TASK BRIEF
Beneath this line are the data; copy exactly the part of them that opens with the line containing "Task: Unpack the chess" and closes with the line containing "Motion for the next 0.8", and only that part.

RECORDS FOR THIS TASK
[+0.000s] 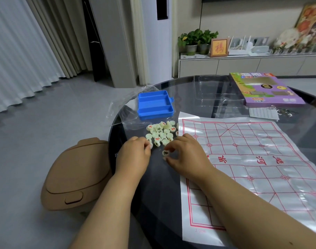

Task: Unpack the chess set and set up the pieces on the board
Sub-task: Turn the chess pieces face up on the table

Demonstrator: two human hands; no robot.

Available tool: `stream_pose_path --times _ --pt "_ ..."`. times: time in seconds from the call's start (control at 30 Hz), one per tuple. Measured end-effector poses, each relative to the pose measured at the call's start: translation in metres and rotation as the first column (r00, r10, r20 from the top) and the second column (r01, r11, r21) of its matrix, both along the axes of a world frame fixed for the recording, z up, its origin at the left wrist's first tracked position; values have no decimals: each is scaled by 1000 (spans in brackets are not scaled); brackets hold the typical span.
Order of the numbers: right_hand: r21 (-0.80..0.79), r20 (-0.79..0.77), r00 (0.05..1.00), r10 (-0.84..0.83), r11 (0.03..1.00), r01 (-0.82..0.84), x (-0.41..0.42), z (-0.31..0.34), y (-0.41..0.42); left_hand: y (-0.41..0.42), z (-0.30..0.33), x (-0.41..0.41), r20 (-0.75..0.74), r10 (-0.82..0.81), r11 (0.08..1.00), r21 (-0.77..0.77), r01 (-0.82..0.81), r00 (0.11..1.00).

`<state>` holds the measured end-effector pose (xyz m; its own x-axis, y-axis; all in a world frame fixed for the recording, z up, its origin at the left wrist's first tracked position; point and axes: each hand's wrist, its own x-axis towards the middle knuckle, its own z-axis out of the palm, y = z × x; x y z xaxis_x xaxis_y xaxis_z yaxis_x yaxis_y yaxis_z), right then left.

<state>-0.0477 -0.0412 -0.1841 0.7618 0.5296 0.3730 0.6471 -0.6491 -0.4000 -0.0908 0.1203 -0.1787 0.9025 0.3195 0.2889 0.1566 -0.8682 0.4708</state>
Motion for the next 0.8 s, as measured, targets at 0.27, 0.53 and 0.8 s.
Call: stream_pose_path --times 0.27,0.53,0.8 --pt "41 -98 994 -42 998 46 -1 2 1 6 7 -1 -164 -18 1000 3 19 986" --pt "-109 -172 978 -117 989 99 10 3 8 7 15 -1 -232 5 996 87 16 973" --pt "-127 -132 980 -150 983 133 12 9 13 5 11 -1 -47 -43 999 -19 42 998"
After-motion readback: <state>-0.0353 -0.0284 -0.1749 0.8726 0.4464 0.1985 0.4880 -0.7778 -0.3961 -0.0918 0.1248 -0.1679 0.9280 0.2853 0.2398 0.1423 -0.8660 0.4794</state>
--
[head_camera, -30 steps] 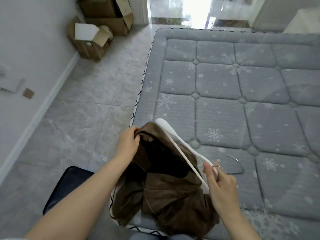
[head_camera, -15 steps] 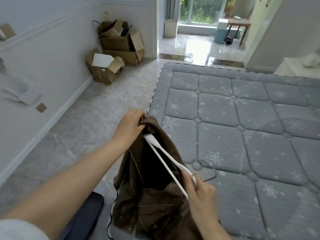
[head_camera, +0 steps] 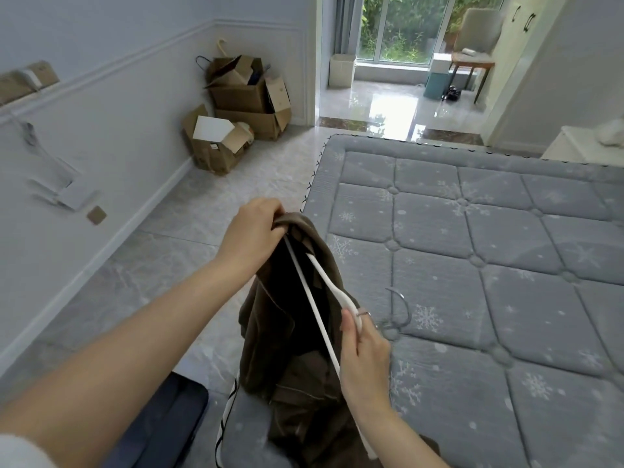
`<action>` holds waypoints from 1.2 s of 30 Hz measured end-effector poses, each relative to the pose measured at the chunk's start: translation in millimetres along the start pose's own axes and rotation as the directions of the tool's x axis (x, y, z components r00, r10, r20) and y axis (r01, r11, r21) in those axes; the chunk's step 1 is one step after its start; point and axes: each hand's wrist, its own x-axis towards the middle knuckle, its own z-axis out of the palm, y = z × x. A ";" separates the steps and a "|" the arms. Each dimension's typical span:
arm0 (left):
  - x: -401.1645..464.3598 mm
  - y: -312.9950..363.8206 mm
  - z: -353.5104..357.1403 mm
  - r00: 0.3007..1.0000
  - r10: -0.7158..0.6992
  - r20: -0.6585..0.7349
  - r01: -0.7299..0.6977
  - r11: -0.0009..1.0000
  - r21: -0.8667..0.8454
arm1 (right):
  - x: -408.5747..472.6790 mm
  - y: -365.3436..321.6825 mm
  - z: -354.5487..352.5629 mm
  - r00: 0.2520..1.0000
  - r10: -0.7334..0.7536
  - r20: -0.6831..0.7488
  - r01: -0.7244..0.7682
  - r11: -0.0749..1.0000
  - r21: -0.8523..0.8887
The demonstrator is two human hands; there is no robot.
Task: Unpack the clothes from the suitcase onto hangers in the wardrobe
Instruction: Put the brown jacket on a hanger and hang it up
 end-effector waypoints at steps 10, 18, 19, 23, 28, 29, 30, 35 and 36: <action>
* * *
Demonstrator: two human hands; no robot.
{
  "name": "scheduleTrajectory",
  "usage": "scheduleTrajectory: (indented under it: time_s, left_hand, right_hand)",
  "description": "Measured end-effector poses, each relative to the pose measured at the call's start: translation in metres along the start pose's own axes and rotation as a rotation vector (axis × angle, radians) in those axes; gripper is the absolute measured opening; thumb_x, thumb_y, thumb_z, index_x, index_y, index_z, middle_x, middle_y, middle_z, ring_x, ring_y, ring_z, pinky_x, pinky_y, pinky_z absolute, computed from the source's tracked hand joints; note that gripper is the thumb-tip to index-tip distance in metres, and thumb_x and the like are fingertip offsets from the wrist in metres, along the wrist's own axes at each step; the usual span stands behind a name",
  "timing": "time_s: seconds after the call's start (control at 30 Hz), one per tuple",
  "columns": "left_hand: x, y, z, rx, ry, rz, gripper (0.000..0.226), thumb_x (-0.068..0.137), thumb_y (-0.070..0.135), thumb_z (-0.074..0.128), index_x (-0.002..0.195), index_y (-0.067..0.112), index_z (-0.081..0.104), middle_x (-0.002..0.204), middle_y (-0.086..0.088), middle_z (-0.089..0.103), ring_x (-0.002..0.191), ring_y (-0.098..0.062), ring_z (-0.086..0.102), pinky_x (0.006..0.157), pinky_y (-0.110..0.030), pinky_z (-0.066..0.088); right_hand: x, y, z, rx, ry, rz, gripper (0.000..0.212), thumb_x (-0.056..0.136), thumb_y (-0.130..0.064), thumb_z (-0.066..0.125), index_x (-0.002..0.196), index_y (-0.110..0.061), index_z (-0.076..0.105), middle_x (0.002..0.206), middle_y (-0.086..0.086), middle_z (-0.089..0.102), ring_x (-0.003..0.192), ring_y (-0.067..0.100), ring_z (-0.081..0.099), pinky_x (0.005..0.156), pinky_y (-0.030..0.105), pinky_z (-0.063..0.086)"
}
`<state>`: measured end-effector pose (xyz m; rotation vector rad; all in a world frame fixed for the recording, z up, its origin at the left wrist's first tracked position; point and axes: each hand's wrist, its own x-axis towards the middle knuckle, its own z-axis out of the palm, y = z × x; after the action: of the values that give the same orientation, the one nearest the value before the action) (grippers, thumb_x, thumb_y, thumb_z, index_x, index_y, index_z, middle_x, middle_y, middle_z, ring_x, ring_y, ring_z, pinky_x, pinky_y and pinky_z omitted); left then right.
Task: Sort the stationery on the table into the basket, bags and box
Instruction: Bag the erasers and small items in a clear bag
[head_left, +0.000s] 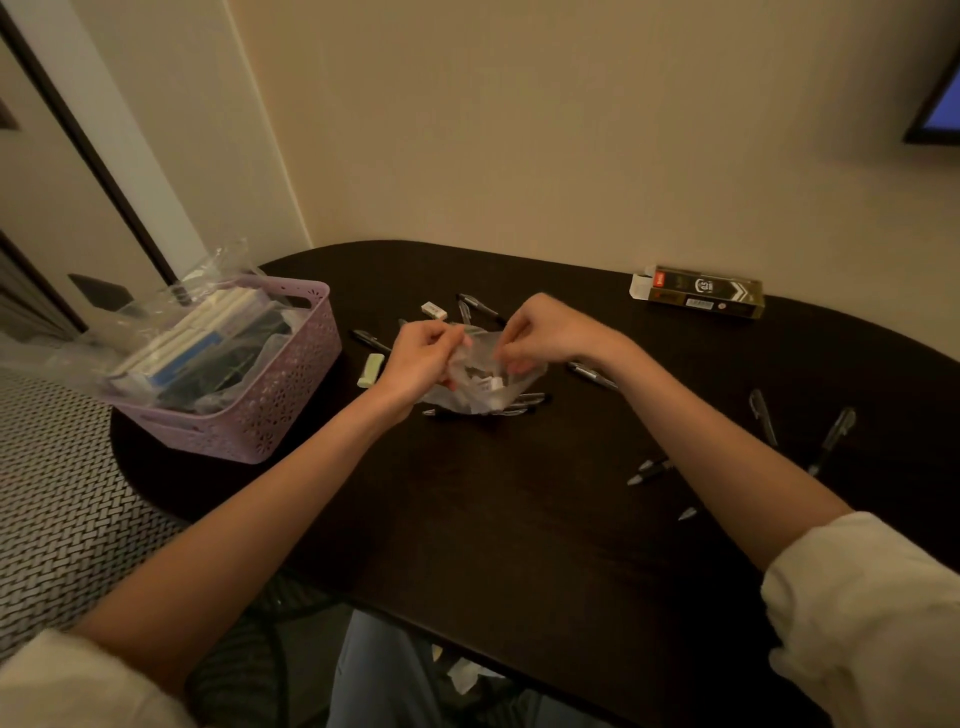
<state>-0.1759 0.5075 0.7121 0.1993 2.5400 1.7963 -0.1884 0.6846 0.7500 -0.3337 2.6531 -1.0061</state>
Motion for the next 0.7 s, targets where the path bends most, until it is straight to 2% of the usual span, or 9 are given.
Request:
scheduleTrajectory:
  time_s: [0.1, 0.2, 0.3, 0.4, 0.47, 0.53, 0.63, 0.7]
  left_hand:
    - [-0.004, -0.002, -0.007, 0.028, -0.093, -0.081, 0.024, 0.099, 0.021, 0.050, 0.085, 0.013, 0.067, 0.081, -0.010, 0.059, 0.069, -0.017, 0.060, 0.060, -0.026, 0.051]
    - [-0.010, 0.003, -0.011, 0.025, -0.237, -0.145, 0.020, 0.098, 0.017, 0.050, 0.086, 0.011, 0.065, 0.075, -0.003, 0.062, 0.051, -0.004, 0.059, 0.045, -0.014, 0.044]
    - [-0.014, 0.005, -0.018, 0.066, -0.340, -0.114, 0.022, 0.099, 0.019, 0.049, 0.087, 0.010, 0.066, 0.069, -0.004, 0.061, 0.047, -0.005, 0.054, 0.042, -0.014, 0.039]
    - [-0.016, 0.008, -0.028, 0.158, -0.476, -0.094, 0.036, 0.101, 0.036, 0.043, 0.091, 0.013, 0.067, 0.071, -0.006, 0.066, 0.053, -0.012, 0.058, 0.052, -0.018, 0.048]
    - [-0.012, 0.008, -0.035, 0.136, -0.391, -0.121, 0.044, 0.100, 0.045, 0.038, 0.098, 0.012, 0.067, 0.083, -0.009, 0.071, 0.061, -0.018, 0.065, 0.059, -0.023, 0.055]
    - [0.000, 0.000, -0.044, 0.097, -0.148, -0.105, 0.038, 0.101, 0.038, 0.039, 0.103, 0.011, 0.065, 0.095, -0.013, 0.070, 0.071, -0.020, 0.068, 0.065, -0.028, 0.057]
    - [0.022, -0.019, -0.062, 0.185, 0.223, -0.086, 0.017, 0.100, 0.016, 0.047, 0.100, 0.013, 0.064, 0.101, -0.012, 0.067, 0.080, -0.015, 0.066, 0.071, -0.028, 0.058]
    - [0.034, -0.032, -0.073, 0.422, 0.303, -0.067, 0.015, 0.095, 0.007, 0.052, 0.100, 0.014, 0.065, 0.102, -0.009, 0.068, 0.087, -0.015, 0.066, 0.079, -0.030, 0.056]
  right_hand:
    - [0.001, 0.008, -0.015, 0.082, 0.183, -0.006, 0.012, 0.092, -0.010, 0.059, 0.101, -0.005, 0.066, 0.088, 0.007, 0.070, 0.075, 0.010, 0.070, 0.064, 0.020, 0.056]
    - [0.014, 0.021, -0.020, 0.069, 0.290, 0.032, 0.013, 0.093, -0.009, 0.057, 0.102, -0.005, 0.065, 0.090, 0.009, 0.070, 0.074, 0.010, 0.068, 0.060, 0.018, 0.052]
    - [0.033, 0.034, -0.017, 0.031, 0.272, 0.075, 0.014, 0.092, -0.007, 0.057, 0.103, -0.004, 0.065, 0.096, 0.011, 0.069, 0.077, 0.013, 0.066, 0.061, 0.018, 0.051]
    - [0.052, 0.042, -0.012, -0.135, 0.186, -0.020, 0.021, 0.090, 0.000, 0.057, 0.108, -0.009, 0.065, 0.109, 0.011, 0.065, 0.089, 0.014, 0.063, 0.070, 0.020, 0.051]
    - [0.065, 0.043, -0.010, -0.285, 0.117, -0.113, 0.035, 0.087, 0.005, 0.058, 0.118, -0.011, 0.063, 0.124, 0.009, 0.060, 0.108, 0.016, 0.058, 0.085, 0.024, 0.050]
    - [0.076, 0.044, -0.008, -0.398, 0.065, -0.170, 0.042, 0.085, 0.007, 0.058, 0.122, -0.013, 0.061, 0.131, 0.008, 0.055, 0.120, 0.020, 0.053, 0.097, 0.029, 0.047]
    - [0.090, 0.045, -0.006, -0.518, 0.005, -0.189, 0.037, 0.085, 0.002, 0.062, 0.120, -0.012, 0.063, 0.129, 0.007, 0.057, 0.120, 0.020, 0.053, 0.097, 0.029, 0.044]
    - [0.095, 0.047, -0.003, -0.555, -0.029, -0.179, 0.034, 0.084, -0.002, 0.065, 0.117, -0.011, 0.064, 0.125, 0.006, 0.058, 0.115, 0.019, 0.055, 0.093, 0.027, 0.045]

EXERCISE SOLUTION
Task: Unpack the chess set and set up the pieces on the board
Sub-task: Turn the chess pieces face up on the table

Demonstrator: two human hands; no robot.

Available tool: `stream_pose_path --times _ --pt "_ ..."`. times: time in seconds from the call's start (control at 30 Hz), one per tuple. Measured end-effector poses, each relative to the pose measured at the call's start: translation in metres and rotation as the first column (r00, r10, r20 from the top) and the second column (r01, r11, r21) of its matrix, both along the axes of a world frame fixed for the recording, z up, its origin at the left wrist's first tracked position; values have no decimals: each is scaled by 1000 (spans in brackets are not scaled); brackets hold the typical span.
Order of the numbers: right_hand: r21 (-0.80..0.79), r20 (-0.79..0.77), r00 (0.05..1.00), r10 (-0.84..0.83), r11 (0.03..1.00), r01 (-0.82..0.84), x (-0.41..0.42), z (-0.31..0.34), y (-0.41..0.42); left_hand: y (-0.41..0.42), z (-0.30..0.33), x (-0.41..0.41), r20 (-0.75..0.74), r10 (-0.82..0.81), r11 (0.08..1.00), r21 (-0.77..0.77), r01 (-0.82..0.81), r00 (0.11..1.00).

`<state>` holds the measured end-effector pose (xyz m; its own x-axis, y-axis; all in a world frame fixed for the recording, z up, its origin at the left wrist's first tracked position; point and axes: each hand's wrist, its own x-axis towards the middle knuckle, its own z-axis out of the palm, y = z × x; x y z xaxis_x xaxis_y xaxis_z yaxis_x yaxis_y yaxis_z), right then left.

<state>-0.0477 -0.0412 -0.1841 0.7618 0.5296 0.3730 0.6471 -0.6491 -0.4000 -0.0908 0.1203 -0.1787 0.9025 0.3195 0.2889 0.1566 -0.8682 0.4708</state>
Motion for the next 0.8 s, as measured, targets at 0.27, 0.53 and 0.8 s.

Whatever the exercise asked has now been answered.